About this task »
Transcribe the entire listing exactly.
[Opening Given data section]
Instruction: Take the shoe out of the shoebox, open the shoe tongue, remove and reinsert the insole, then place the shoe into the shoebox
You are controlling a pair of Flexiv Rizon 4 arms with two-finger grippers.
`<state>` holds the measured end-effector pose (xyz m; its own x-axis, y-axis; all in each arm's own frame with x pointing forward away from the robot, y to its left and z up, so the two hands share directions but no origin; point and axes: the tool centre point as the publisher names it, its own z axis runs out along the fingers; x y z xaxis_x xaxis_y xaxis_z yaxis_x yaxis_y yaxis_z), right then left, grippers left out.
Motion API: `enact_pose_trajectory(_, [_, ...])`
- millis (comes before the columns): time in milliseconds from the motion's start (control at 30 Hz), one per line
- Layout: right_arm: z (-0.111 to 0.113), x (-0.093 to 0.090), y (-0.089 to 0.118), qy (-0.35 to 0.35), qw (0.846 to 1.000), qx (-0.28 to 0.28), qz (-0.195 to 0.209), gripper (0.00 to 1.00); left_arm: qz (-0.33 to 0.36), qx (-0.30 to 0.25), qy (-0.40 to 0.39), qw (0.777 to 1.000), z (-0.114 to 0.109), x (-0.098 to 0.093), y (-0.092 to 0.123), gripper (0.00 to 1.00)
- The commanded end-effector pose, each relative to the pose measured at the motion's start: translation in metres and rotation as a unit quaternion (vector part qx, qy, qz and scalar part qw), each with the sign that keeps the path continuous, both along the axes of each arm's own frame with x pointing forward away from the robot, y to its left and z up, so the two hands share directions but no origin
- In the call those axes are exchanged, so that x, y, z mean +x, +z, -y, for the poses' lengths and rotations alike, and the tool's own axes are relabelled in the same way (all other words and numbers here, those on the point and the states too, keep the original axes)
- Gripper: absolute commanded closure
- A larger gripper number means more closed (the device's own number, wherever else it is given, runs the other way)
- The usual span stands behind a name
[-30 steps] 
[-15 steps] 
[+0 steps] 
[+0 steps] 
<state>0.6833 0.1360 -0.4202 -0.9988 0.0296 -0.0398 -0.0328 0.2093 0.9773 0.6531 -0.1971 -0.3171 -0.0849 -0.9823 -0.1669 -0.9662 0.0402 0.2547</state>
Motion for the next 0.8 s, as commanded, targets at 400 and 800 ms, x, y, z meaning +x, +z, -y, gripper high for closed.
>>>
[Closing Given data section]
Expected output »
Instruction: Take the shoe out of the shoebox, open the shoe tongue, remove and reinsert the insole, then place the shoe into the shoebox
You are controlling a pair of Flexiv Rizon 4 arms with two-finger grippers.
`<state>` holds the measured end-effector pose (xyz m; its own x-axis, y-axis; all in each arm's own frame with x pointing forward away from the robot, y to its left and z up, so the two hands share directions but no origin; point and axes: the tool centre point as the publisher names it, its own z axis runs out along the fingers; x y z xaxis_x xaxis_y xaxis_z yaxis_x yaxis_y yaxis_z), right then left, grippers left out.
Motion API: `enact_pose_trajectory(_, [_, ...])`
- millis (comes before the columns): time in milliseconds from the motion's start (control at 30 Hz), one per line
- Layout: right_arm: z (-0.111 to 0.113), x (-0.093 to 0.090), y (-0.089 to 0.118), qy (-0.35 to 0.35), qw (0.846 to 1.000), qx (-0.28 to 0.28), qz (-0.195 to 0.209), gripper (0.00 to 1.00); left_arm: qz (-0.33 to 0.36), qx (-0.30 to 0.25), qy (-0.40 to 0.39), qw (0.777 to 1.000), z (-0.114 to 0.109), x (-0.098 to 0.093), y (-0.092 to 0.123), gripper (0.00 to 1.00)
- The commanded end-effector pose, each relative to the pose measured at the motion's start: translation in metres and rotation as a unit quaternion (vector part qx, qy, qz and scalar part qw), each with the sign that keeps the path continuous, both along the axes of each arm's own frame with x pointing forward away from the robot, y to its left and z up, so the two hands share directions but no origin
- In the call those axes are exchanged, so that x, y, z mean +x, +z, -y, for the poses' lengths and rotations alike, and the tool's own axes are relabelled in the same way (all other words and numbers here, those on the point and the states too, keep the original axes)
- Gripper: absolute commanded closure
- A larger gripper number means more closed (the device's own number, wherever else it is given, runs the other way)
- The usual span stands behind a name
[-30 steps] 
[-15 steps] 
[+0 steps] 
[+0 steps] 
<state>0.6833 0.1360 -0.4202 -0.9988 0.0296 -0.0398 -0.0328 0.2093 0.9773 0.6531 -0.1971 -0.3171 -0.0849 -0.9823 -0.1669 -0.9662 0.0402 0.2547</state>
Motion for the next 0.8 s, as commanded, targets at 400 and 800 ms, x, y, z meaning +x, +z, -y, gripper high for closed.
>>>

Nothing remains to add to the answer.